> Exercise goal: Using the data below, repeat all of it precisely.

BEGIN Dataset section

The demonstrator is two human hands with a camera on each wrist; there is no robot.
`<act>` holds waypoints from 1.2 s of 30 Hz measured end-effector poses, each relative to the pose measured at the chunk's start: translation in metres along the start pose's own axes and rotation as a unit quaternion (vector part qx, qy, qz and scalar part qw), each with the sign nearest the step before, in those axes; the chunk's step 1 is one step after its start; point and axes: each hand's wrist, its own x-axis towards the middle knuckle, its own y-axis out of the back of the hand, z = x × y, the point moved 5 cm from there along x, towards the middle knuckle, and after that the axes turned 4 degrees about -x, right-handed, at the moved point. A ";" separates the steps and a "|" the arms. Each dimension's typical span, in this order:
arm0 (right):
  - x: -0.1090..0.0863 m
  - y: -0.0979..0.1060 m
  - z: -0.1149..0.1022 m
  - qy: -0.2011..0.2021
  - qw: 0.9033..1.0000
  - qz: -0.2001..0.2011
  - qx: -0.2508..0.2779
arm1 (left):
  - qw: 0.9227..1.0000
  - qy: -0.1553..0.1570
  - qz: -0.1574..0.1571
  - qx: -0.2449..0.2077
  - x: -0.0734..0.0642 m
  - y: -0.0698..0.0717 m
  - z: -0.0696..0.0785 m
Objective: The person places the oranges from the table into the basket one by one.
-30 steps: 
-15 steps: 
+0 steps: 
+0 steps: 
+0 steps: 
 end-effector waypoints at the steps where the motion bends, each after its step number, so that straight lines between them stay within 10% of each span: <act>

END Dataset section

> Answer box:
The demonstrator is two human hands with a camera on each wrist; there is no robot.
`<act>` holds waypoints from 1.2 s of 30 Hz measured end-effector poses, each relative to the pose measured at the chunk's start: translation in metres along the start pose's own axes and rotation as a unit quaternion (vector part qx, qy, qz and scalar part qw), each with the sign nearest the step before, in those axes; the chunk's step 1 is one step after its start; point and axes: each hand's wrist, its own x-axis towards the middle knuckle, its own y-axis out of the back of the hand, z = x × y, the point moved 5 cm from there along x, towards the middle knuckle, and after that the axes turned 4 degrees about -x, right-handed, at the moved point. A ";" separates the steps and a "|" the arms. Each dimension's typical span, in this order:
arm0 (right):
  - x: -0.1090..0.0863 m
  - y: -0.0979..0.1060 m
  - z: -0.1149..0.1022 m
  - qy: -0.2011..0.2021
  - qw: 0.9033..1.0000
  - qz: -0.2001..0.2011
  - qx: -0.2508..0.2779
arm1 (left):
  - qw: 0.9227..1.0000
  - qy: -0.1553..0.1570
  - qz: -0.1574..0.1571
  - qx: -0.2449..0.2077
  - x: -0.0734..0.0642 m
  - y: -0.0698..0.0717 m
  - z: -0.0696..0.0785 m
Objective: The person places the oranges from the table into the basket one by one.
-30 steps: 
-15 steps: 
+0 steps: 
+0 steps: 
+0 steps: 
 end-effector waypoints at the steps where the motion bends, each after its step number, so that straight lines between them stay within 10% of each span: <act>

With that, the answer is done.